> **TASK STATEMENT**
Show all lines from the material that carry the word "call".
━━━━━━━━━━━━━━━━━━━━
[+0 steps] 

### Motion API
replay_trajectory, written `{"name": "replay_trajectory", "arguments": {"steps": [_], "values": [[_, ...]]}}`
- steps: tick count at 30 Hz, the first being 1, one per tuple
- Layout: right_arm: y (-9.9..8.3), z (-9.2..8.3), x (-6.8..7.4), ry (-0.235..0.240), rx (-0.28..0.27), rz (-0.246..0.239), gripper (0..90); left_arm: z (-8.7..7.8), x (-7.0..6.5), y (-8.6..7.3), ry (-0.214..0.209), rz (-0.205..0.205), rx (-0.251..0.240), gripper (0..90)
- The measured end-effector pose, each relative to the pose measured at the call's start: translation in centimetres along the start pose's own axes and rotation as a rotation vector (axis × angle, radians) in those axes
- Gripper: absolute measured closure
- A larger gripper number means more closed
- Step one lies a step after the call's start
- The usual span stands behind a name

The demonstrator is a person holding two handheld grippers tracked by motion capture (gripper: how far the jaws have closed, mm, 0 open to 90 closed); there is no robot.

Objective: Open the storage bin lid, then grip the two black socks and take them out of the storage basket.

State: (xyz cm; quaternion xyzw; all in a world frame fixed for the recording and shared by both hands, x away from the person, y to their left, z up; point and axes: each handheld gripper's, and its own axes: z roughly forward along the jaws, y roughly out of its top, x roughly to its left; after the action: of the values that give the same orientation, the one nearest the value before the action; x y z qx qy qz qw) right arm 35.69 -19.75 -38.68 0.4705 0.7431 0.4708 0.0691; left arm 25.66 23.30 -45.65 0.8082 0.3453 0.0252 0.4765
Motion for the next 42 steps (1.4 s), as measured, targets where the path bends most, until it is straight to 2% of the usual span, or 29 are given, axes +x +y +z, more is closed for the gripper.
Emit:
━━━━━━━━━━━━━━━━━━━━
> **THE ANSWER**
- The measured end-effector pose, each relative to the pose measured at the call's start: translation in centimetres along the start pose's own axes and rotation as a rotation vector (axis × angle, radians) in those axes
- Step one lies a step after the call's start

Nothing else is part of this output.